Steels make up a large part of a typical race engine: while most race engines have the main castings made of aluminium or cast iron, steel remains the favourite for a number of other components, notably camshafts and crankshafts. While cast iron can be used for both of these components, for highly developed, minimum-mass, high-stress applications we invariably find that steels are used. The piston pins in most race engines are still made from steel too.

Despite the fact that steel-making is a very mature technology, steel materials still enjoy a lot of r&d. One technology leading to better performing steels is that of powder metallurgy. There are a number of reasons why it is being used in steel production. One is that it allows materials to be formulated which cannot easily be made using more conventional ingot metallurgy methods. However, a number of powder metallurgy tool steels are made to existing standards and compositions. So, why would a steel company go to the trouble and expense of melting a good piece of tool steel, only to reform it as a powder metallurgy material?
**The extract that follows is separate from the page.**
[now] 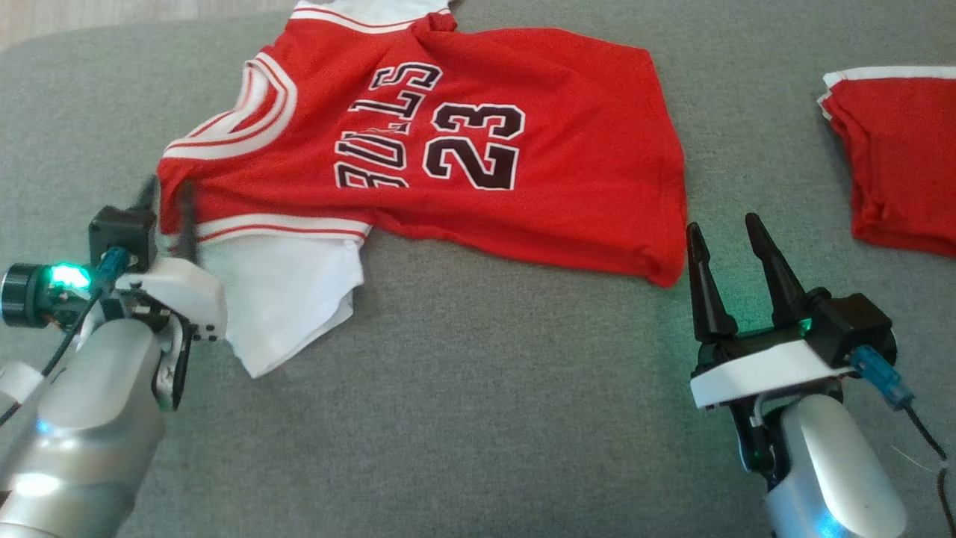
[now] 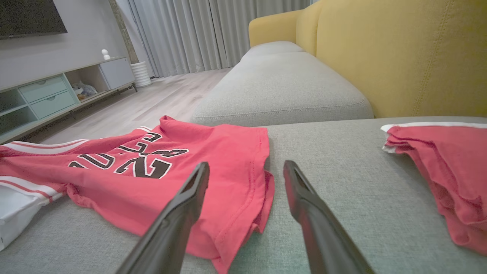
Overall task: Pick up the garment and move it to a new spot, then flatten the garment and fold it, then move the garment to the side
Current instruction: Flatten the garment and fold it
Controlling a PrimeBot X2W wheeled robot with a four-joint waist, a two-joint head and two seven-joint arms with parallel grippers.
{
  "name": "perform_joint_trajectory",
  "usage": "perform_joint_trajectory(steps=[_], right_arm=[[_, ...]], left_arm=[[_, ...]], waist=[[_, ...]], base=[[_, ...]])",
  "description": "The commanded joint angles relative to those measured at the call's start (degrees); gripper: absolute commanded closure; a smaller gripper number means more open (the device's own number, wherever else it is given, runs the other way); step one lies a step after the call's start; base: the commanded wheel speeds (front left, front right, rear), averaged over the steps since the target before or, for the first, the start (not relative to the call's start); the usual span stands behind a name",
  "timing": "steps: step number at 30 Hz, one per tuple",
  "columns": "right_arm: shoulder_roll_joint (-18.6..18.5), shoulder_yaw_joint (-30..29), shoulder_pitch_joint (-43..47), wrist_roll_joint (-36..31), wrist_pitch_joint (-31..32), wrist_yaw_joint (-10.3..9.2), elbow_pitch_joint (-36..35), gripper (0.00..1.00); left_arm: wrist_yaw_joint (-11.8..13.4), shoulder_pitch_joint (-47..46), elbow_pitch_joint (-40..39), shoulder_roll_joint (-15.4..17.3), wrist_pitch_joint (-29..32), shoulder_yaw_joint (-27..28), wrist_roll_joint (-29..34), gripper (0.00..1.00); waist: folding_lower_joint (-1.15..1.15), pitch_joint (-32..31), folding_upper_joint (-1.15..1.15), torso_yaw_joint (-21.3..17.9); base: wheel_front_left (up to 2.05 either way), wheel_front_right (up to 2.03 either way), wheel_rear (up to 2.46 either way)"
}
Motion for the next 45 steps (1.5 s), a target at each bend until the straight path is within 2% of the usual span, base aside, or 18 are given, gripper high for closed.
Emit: perform_joint_trajectory(steps=[1,9,12,16,21,30,38,45], right_arm=[[-0.1,1.4,-0.6,-0.1,-0.6,-0.05,-1.4,0.0],[-0.1,0.9,0.1,-0.9,-0.6,-0.05,-1.3,0.0],[-0.1,0.4,0.6,-1.2,-0.6,-0.05,-1.5,0.0],[-0.1,0.0,1.4,-1.8,-0.6,-0.05,-1.6,0.0],[-0.1,-1.2,1.2,-2.6,-0.6,-0.05,-1.7,0.0],[-0.1,-1.3,2.0,-3.3,-0.6,-0.05,1.7,0.0],[-0.1,-1.8,2.6,-3.5,-0.6,-0.05,2.7,0.0],[-0.1,-3.6,3.5,-4.1,-0.5,-0.05,7.6,0.0]], left_arm=[[0.4,-2.6,-1.1,2.3,-1.5,2.5,0.2,0.0],[1.0,0.8,-6.0,-0.2,-6.0,3.2,-0.3,0.0],[2.0,3.8,-10.5,-1.5,-6.8,4.3,-0.4,0.0],[5.0,11.0,-20.3,-3.9,-7.0,6.9,0.8,0.0],[5.6,17.1,-25.6,-5.9,-7.0,8.8,2.2,0.0],[4.3,19.8,-25.5,-7.5,-7.1,9.4,4.7,0.0],[3.3,20.8,-24.6,-8.8,-7.1,10.5,5.8,0.0],[2.5,21.2,-23.0,-9.9,-7.1,10.8,6.4,0.0]], waist=[[0.0,-0.4,0.0,0.3],[0.0,-2.2,0.0,1.8],[0.0,-3.2,0.0,2.9],[0.0,-3.9,0.0,4.9],[0.0,-3.9,0.0,6.7],[0.0,-4.1,0.0,7.8],[0.0,-4.9,0.0,6.6],[0.0,-6.3,0.0,6.2]], base=[[0.0,0.0,0.0],[0.0,0.0,0.0],[0.0,0.0,0.0],[0.0,0.0,0.0],[0.0,0.0,0.0],[0.0,0.0,0.0],[0.0,0.0,0.0],[0.0,0.0,0.0]])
Producers of powder metallurgy steels say the microstructure of the steel is far more consistent, and that the steels produced by this method are more ductile and less prone to distortion during heat treatment, even compared to steels of the same composition produced conventionally.

The method by which powder metallurgy steels are made follows five steps:

" Production of the powder from a melt
" Mixing and blending of powders, where applicable
" 'Canning' of the powder, by filling a steel box with powder and welding it shut
" Consolidation under high pressure and temperature in a hot-isostatic pressure process, and
" Processing of the billet thus produced

The production of the powder is a critical step, and is the subject of much development itself. The production of ever-finer powder stock has its own benefits - it stands to reason that the size of the powdered material limits the size of any non-metallic inclusions or defects. Defect size affects the fracture and fatigue behaviour of materials: those produced from finer powder have a fundamentally better chance of being more durable than those made from a coarser one.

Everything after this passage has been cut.